* What to do *
From the line that contains "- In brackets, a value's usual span" through the line that contains "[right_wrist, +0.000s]", output every line of the listing below exactly and leave out all the rest.

────────────────

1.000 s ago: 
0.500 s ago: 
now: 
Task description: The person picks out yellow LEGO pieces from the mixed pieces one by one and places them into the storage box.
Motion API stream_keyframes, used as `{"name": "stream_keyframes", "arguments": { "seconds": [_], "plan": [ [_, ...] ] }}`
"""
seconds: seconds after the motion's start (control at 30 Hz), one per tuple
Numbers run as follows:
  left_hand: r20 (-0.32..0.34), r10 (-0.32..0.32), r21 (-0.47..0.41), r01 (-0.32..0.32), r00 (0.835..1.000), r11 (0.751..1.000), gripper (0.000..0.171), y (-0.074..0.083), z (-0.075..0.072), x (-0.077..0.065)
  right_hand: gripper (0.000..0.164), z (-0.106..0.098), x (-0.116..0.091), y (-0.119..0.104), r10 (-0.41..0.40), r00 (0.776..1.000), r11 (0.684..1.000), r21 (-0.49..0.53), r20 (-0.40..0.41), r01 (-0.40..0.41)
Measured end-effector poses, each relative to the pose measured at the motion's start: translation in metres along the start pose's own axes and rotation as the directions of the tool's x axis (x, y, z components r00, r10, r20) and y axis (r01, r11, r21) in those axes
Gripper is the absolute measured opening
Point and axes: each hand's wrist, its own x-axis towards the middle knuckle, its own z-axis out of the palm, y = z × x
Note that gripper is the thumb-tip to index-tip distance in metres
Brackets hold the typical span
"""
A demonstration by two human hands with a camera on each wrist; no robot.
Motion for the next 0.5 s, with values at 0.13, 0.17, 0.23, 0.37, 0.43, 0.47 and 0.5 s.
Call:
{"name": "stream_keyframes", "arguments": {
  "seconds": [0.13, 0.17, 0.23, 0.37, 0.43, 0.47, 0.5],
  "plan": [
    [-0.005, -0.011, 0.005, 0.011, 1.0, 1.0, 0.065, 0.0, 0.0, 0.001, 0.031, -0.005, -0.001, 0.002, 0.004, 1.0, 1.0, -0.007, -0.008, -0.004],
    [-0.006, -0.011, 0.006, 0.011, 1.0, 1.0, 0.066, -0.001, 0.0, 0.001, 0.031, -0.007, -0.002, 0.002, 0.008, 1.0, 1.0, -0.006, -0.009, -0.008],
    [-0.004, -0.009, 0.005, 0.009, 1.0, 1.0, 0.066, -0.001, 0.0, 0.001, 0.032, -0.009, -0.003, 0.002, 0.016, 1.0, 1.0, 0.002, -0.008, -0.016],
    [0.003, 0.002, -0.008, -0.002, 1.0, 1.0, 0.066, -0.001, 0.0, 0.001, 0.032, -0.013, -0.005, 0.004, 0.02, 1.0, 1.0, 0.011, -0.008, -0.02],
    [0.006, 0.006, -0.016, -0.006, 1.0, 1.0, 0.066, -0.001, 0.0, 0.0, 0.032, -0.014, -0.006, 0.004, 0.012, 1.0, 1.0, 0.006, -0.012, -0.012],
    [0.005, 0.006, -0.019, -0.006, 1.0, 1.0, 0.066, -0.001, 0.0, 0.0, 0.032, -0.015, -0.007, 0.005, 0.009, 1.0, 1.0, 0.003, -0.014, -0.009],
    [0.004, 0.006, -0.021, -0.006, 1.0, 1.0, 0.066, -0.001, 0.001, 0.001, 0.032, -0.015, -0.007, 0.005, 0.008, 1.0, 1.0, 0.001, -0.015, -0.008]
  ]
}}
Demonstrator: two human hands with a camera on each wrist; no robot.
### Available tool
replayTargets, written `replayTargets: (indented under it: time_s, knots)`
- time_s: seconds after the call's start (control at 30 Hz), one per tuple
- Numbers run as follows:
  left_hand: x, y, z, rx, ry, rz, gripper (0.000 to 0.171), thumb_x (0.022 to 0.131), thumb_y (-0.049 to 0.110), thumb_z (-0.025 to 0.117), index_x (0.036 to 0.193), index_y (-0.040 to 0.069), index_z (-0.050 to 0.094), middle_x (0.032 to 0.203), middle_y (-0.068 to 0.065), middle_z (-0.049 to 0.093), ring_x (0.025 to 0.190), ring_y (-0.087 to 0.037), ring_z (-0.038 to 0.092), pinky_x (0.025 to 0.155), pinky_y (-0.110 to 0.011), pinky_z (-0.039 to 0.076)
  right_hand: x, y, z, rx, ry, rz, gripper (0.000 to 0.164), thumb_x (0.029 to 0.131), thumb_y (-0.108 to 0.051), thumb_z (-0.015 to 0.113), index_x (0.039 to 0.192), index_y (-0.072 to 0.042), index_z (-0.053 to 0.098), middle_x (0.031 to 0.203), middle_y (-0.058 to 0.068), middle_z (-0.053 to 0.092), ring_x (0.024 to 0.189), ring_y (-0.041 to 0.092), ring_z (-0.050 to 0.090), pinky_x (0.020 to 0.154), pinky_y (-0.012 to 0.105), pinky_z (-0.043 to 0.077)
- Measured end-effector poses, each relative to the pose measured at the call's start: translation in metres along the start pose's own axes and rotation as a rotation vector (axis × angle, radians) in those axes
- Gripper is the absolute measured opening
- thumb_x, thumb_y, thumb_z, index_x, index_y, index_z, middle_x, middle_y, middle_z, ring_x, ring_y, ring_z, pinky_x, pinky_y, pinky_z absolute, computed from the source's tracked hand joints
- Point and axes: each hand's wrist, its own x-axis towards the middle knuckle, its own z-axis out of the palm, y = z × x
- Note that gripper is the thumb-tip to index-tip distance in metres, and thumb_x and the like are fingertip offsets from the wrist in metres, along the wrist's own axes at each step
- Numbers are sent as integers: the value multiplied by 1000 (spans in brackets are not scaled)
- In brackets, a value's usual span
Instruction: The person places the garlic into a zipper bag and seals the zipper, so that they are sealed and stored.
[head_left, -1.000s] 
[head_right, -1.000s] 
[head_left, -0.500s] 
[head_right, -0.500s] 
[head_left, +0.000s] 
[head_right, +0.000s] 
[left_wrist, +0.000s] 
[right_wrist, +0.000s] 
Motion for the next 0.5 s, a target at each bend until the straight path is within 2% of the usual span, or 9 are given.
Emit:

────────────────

* Result for this exercise *
- In brackets, a value's usual span
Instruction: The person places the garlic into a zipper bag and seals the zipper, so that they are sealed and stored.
[head_left, -1.000s] 
[head_right, -1.000s] 
[head_left, -0.500s] 
[head_right, -0.500s] 
[head_left, +0.000s] 
[head_right, +0.000s] 
[left_wrist, +0.000s] 
[right_wrist, +0.000s] 

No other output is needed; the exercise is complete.